The imperative to minimize damage also explains Cate’s choice of equipment. In the 1980s, he learned about forwarders and was convinced they were the wave of the future. In forwarding operations, trees are limbed and cut into rough log lengths near the stump. A forwarder then picks up the logs, loads them much as a log truck does, and drives out of the woods with the logs clear of the ground. No full-length trees are skidded out, so the bark and exposed roots of standing stems don’t get scraped. And forwarders – often with six or eight wheels to spread out the weight – tend not to compact unfrozen soils as much as skidders do.

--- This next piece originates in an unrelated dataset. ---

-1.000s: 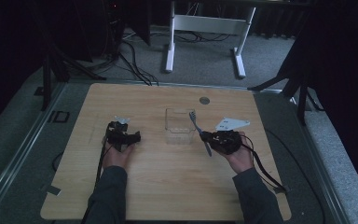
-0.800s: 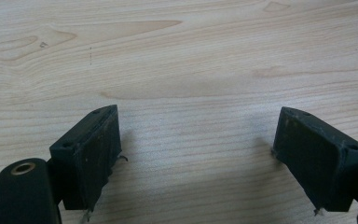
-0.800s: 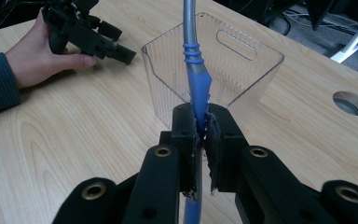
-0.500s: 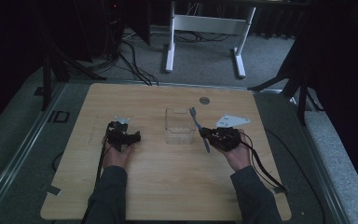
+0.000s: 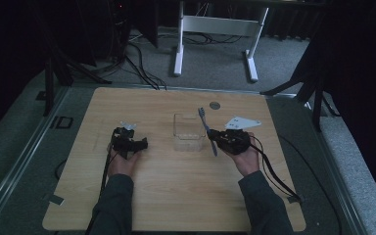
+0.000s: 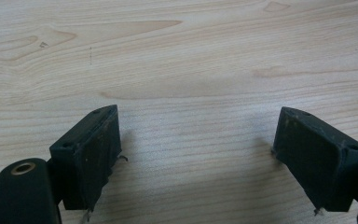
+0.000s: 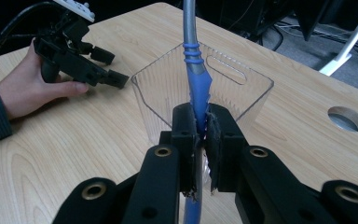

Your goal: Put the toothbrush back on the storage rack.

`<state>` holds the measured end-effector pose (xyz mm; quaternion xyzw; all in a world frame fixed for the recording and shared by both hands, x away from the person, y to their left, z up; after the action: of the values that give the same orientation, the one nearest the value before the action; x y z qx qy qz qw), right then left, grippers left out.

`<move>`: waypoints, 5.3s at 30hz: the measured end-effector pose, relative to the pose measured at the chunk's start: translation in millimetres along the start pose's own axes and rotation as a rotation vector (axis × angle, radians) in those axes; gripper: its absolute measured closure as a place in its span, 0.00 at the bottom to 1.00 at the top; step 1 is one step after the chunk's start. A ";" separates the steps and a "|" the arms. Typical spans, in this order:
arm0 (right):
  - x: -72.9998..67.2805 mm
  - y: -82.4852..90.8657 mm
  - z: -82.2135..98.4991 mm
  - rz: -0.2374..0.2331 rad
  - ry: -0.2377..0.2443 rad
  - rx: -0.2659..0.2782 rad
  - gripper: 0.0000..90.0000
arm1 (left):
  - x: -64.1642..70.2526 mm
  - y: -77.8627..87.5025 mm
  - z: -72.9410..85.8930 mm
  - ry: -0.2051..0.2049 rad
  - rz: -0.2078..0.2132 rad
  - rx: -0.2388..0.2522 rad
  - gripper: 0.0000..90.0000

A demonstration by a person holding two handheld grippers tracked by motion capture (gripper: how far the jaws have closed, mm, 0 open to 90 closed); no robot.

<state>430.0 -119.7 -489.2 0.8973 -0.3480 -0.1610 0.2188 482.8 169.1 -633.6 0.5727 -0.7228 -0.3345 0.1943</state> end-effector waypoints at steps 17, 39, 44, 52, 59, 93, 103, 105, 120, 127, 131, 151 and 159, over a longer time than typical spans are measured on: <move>-1.2 -3.8 -10.4 -0.013 -0.019 0.017 0.91 | 0.0 0.1 0.0 0.001 0.000 0.000 0.17; -1.7 -3.8 -25.9 -0.094 -0.127 0.090 0.91 | 0.0 -0.1 -0.1 0.001 -0.001 0.001 0.17; -3.7 -4.9 -28.7 -0.093 -0.121 0.087 0.91 | 0.0 0.0 -0.1 0.001 -0.001 0.001 0.17; -6.5 -8.2 -34.1 -0.107 -0.127 0.096 0.91 | 0.0 0.1 0.1 0.001 0.000 -0.001 0.17; -6.1 -8.1 -40.3 -0.120 -0.149 0.118 0.91 | 0.1 -0.1 -0.1 0.002 -0.001 0.001 0.17; 14.1 -21.1 -53.6 -0.091 -0.280 0.213 0.91 | 0.1 0.0 -0.1 0.002 0.000 0.001 0.17; 19.8 -27.1 -53.3 -0.075 -0.294 0.217 0.91 | 0.2 0.0 -0.2 0.003 0.000 0.001 0.17; 20.7 -28.5 -53.2 -0.074 -0.300 0.218 0.91 | 0.2 -0.1 -0.2 0.004 0.000 0.002 0.17; 27.3 -37.5 -50.2 -0.039 -0.292 0.213 0.91 | 0.0 0.0 -0.1 0.001 0.000 0.000 0.17; 27.5 -41.6 -46.6 -0.034 -0.278 0.194 0.91 | 0.1 0.0 -0.1 0.002 0.000 0.001 0.17; 27.3 -44.5 -44.0 -0.029 -0.273 0.182 0.91 | 0.0 0.0 -0.1 0.001 0.000 0.001 0.17; 22.2 -57.3 -25.5 0.005 -0.177 0.097 0.91 | 0.2 -0.1 -0.1 0.003 0.000 0.001 0.17; 14.6 -58.6 -17.5 -0.019 -0.118 0.055 0.73 | 0.1 -0.2 -0.3 0.003 -0.001 0.003 0.17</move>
<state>480.5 -86.1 -505.8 0.8952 -0.3560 -0.2062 0.1715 483.1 168.9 -633.5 0.5737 -0.7228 -0.3326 0.1944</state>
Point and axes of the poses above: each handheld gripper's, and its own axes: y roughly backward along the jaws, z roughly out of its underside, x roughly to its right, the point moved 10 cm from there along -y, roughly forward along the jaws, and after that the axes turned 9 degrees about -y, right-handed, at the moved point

In 1997, Cate cobbled together his first forwarder by hitching a Metavic loader-trailer to an old Russian tractor, a Belarus. Long as the whole setup was – about 35 feet – it stuck strictly to log roads. From there, the tractor’s winch pulled logs within reach of the Metavic’s boom. Five years later, he went for a serious upgrade, investing in a Vimek forwarder. Just 6 feet wide and 23 feet long – and hydraulically steered from a center-pivot like a skidder – this little blue rig can go almost anywhere in the woods, barring steep terrain. Although dubbed “Babe” in honor of Paul Bunyan’s giant blue ox, the Vimek is small and lightweight. Its six wheels hardly leave a trace.

Cate feels strongly that doing the job right means thinking not only long term but also local. He wants to put landowners and end users back in touch with each other. “We need to get back to where wood goes from your woodlot to your neighbor’s barn. We need to make our money and our resources work for us instead of for whoever has the cheapest price advertised on a sign,” he says, raising his eyebrows in emphasis. “We have to realize what really constitutes the cheapest price in the long run.”

Last year, Cate and his frequent work partner, Cameron Cope – who now pulls the Metavic behind his own Valtra tractor – cut over 60,000 board feet of softwood to be used in framing a multi-unit co-housing project in East Montpelier. It was milled on the landing and traveled less than 10 miles from stump to building site.

At the end of the day, Cate’s bottom line is how he feels about what he’s done. “It feels good to improve the forest and make landowners feel good about it too. It’s very satisfying.”

Though Paul Cate enjoys doing what he can each day, he recognizes that future forests will depend on future forest professionals. “We need to have people starting out at younger ages, people taking a more holistic view at how to work in the forest, integrating forestry knowledge with woodland harvesting skills.”